GenAI and Agentic AI drive next wave of FCC innovation

GenAI and Agentic AI drive next wave of FCC innovation

The banking industry is entering a new chapter in financial crime compliance (FCC), powered by artificial intelligence (AI).

New research from Hawk and Chartis Research reveals that 82% of financial institutions plan to boost their AI investment by more than 25% within the next two to three years. Machine learning (86%), generative AI (83%), and agentic AI (76%) are at the forefront of this transformation, as banks look to enhance accuracy, efficiency, and cost control in their compliance operations.

The findings come from Hawk’s new report, ‘AI in Financial Crime & Compliance: Charting the Path from Pilot to Maturity’, which explores how banks are moving from pilot projects to large-scale AI adoption.

The report highlights a growing belief in AI’s transformative power. Around one-third of banks (33%) think agentic AI will fundamentally reshape FCC functions, while nearly half (45%) expect it to strengthen existing processes.

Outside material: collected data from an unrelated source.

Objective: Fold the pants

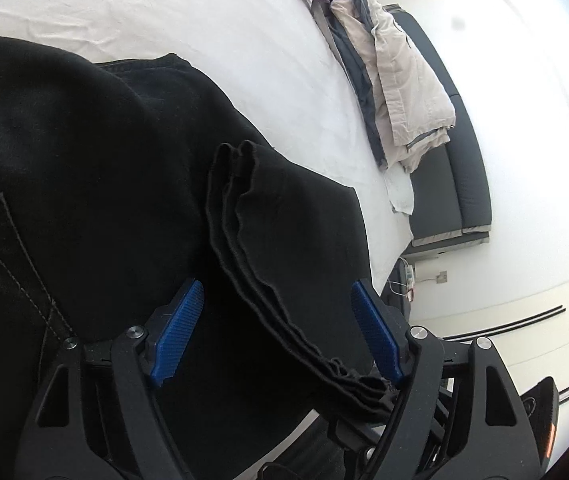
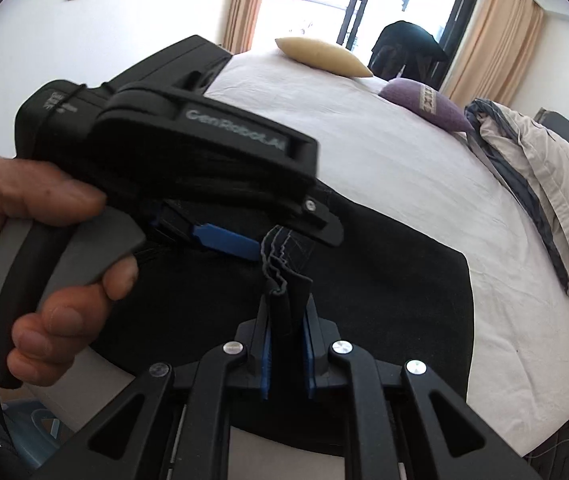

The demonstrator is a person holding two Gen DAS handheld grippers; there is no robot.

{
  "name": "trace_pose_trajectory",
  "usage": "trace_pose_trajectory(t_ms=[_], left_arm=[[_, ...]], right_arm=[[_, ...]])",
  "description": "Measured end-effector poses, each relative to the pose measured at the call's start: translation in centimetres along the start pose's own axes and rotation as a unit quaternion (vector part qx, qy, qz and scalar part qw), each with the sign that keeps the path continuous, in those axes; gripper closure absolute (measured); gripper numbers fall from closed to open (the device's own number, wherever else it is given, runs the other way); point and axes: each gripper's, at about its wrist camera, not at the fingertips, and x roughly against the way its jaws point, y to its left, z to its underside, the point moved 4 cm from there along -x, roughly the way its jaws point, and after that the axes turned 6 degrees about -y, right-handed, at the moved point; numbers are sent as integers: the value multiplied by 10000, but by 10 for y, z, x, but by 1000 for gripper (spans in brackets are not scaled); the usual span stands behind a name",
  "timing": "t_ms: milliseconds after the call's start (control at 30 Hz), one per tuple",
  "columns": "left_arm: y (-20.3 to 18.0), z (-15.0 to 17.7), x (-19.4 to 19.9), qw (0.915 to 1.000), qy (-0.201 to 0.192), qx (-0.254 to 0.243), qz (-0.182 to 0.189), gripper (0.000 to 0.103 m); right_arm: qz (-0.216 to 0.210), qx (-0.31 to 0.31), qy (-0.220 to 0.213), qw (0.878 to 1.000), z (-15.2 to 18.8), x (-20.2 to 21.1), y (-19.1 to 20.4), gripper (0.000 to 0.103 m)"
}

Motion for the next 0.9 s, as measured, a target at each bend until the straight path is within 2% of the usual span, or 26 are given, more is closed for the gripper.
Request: trace_pose_trajectory(t_ms=[33,100,200,367,467,633,800,900], left_arm=[[0,0,4,10000,1,-27,-59,37],[2,-4,11,9999,-6,-77,-119,72],[12,-12,28,9995,-70,-103,-277,92],[32,-21,53,9986,-87,-199,-482,95],[49,-25,65,9975,-40,-228,-661,95],[66,-17,68,9956,30,-339,-875,95],[64,-12,68,9936,43,-530,-1001,94],[60,-11,64,9939,121,-534,-955,94]], right_arm=[[-33,72,-11,10000,0,1,8,89],[-58,189,-5,9998,-2,-1,21,89],[-59,255,-31,9997,-7,-2,33,89],[-139,365,-77,9992,-17,-4,45,89],[-194,482,45,9986,-18,-10,55,89],[-275,628,202,9974,-12,-19,66,88],[-289,831,309,9956,-2,-30,72,87],[-415,954,436,9936,5,-35,78,78]])
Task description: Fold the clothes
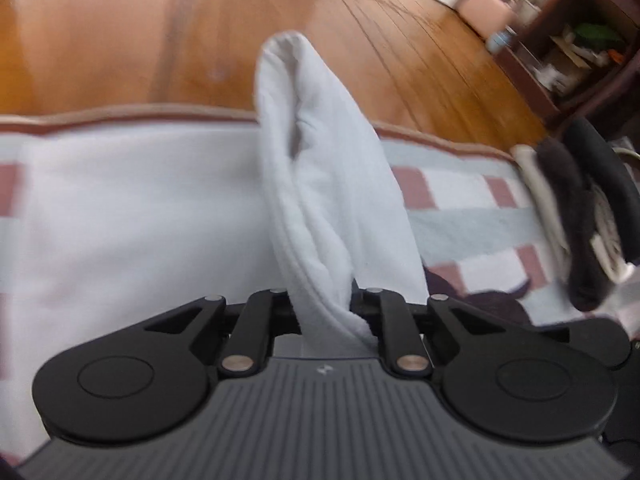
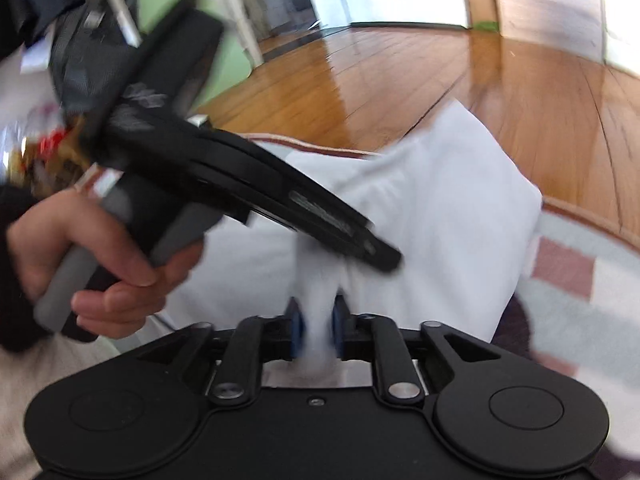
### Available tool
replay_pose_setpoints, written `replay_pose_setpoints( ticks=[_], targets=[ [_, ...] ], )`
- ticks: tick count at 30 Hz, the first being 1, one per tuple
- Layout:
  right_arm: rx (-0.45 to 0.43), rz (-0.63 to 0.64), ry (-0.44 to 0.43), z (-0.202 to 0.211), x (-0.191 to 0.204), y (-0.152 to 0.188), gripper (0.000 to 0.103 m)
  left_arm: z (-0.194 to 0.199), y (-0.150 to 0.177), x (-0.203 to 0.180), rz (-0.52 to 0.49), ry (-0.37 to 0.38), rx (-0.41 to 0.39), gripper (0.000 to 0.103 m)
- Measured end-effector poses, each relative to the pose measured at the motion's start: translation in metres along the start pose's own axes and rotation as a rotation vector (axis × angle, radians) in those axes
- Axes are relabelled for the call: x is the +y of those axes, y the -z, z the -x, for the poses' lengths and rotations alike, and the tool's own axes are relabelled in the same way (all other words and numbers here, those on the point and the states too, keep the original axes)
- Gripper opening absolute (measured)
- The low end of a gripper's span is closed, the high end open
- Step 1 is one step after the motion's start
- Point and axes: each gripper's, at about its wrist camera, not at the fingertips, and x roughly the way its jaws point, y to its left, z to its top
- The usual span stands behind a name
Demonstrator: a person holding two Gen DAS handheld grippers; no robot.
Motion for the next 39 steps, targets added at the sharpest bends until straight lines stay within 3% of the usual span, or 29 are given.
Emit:
replay_pose_setpoints(
  ticks=[3,6,11,16,21,23,25,27,33,35,37,39],
  targets=[
    [0.024,0.052,-0.055,0.003,0.019,-0.004,0.031,0.037,-0.002,0.018,-0.029,-0.109,-0.046,0.014],
    [0.089,0.155,-0.057,-0.005,0.034,0.000,0.031,0.044,-0.004,0.047,0.008,-0.180,0.019,0.014],
    [0.152,0.054,-0.098,-0.028,0.025,0.010,0.031,0.029,0.016,0.100,0.161,-0.159,0.104,0.014],
    [0.171,0.010,-0.127,-0.033,0.018,0.010,0.031,0.034,0.021,0.122,0.238,-0.095,0.040,0.015],
    [0.189,-0.018,-0.153,-0.037,0.018,0.015,0.031,0.020,0.021,0.127,0.258,-0.189,0.075,0.026],
    [0.205,-0.017,-0.147,-0.046,0.017,0.015,0.031,0.035,0.025,0.125,0.291,-0.201,0.027,0.026],
    [0.214,-0.007,-0.156,-0.052,0.018,0.014,0.031,0.052,0.027,0.116,0.273,-0.241,-0.033,0.031],
    [0.216,0.005,-0.165,-0.056,0.022,0.009,0.031,0.057,0.028,0.104,0.198,-0.297,-0.036,0.040],
    [0.209,0.064,-0.158,-0.074,0.035,-0.006,0.031,0.037,0.037,0.106,0.191,-0.220,0.048,0.047],
    [0.208,0.073,-0.153,-0.086,0.041,-0.007,0.031,0.034,0.037,0.101,0.140,-0.305,0.062,0.047],
    [0.226,0.079,-0.164,-0.098,0.047,-0.005,0.034,0.027,0.042,0.094,0.060,-0.444,0.107,0.044],
    [0.266,0.080,-0.246,-0.103,0.053,0.000,0.034,0.022,0.048,0.098,0.055,-0.434,0.133,0.033]
  ],
)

Agentic AI is seen as most valuable in case investigations and suspicious activity report (SAR) drafting, while generative AI is delivering major gains in data handling, investigation speed, and analyst decision-making.

Hawk CEO Tobias Schweiger said, “This research confirms that the banking sector is at a pivotal moment with AI. The realized value is proving to be significant, and now the challenge is scaling that value with a holistic application of different AI technologies. Balancing the strengths of machine learning, GenAI, and Agentic AI for different uses — from high-volume data processing to complex investigations — is key to sustaining momentum and keeping AI costs under control.”

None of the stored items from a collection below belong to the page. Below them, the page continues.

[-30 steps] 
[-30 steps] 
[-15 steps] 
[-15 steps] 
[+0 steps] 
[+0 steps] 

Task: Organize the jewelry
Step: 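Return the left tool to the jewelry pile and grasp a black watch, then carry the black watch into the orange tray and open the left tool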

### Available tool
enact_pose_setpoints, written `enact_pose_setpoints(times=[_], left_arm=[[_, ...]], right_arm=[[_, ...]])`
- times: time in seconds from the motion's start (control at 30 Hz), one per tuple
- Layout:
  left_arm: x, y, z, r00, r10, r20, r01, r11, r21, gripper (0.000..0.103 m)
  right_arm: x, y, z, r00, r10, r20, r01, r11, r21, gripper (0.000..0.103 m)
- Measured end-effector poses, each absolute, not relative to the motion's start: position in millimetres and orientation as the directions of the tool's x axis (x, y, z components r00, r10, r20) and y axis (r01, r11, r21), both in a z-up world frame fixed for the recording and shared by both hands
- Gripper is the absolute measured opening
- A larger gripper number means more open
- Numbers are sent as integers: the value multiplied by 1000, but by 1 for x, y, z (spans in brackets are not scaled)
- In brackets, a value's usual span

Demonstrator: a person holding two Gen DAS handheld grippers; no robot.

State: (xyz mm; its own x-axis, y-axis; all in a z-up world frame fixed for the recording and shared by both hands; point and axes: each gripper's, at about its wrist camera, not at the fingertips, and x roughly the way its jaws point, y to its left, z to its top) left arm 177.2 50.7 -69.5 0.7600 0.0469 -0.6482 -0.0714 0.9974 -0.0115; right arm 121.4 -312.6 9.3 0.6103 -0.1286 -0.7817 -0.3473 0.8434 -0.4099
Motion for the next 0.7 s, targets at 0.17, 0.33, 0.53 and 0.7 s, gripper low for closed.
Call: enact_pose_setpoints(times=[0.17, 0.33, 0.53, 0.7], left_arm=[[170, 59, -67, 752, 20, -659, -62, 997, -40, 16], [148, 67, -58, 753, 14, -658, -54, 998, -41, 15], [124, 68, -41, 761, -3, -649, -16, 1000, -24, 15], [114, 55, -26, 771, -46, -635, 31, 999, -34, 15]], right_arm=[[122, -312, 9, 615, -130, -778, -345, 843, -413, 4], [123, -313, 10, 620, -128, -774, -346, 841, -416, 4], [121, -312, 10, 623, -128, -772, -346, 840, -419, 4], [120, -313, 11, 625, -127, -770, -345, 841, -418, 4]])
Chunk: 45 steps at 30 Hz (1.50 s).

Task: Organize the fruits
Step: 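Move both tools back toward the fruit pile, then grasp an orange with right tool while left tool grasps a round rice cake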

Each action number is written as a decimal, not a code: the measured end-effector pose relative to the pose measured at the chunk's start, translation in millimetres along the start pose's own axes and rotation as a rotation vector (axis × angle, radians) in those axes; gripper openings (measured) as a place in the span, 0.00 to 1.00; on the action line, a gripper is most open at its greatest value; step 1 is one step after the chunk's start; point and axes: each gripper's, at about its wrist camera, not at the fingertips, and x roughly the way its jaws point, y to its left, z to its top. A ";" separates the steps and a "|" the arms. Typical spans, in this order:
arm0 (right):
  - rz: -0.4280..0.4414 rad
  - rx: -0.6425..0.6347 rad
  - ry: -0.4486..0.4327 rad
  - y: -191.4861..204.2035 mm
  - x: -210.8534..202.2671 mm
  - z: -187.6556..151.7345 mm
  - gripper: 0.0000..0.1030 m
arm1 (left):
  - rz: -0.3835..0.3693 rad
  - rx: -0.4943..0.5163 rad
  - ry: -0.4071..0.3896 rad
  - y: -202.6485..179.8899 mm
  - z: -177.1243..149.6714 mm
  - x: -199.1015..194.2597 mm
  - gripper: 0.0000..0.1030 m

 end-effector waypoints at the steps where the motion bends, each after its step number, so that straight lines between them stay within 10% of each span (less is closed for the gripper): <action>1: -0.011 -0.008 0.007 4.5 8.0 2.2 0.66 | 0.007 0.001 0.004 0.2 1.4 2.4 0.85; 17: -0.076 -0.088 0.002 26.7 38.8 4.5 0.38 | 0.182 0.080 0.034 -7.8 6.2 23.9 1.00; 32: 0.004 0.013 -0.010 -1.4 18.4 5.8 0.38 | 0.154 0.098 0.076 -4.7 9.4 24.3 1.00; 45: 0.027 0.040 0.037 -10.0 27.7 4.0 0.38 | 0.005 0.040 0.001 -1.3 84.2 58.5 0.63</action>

AI adoption is already paying off, delivering measurable improvements in accuracy and efficiency. The study found that more than half of respondents rank improved detection accuracy as the top benefit of AI, followed by faster alert triage and investigation processing.

Cost reduction, too, is proving a significant outcome—71% of banks have already achieved savings in anti-money laundering (AML) efforts, and 94% expect further savings within a year. Over half project savings exceeding $5m in the next two to three years.

Regulatory attitudes are also shifting in favour of AI. Sixty per cent of banks expect regulators to become more supportive of AI-driven compliance solutions, with the highest optimism reported in the US (66%) and Latin America (80%).

Chartis Research research director Sean O’Malley said, “Banks aren’t asking if AI works anymore. Instead, they’re focusing on how to scale it. With regulators becoming more open and the benefits increasingly tangible, we predict that 2026 will mark a decisive acceleration in AI maturity across financial crime and compliance.”

Momentum is clearly accelerating as banks move from experimentation to execution. Eighty-nine per cent of surveyed institutions now encourage AI adoption internally, and while 22% have implemented it operationally in FCC, another 70% are advancing through piloting and testing. Fraud prevention stands as the most mature use case, though only 10% have achieved full-scale deployment. Regulatory reporting remains the least advanced, with just 2% using AI at scale.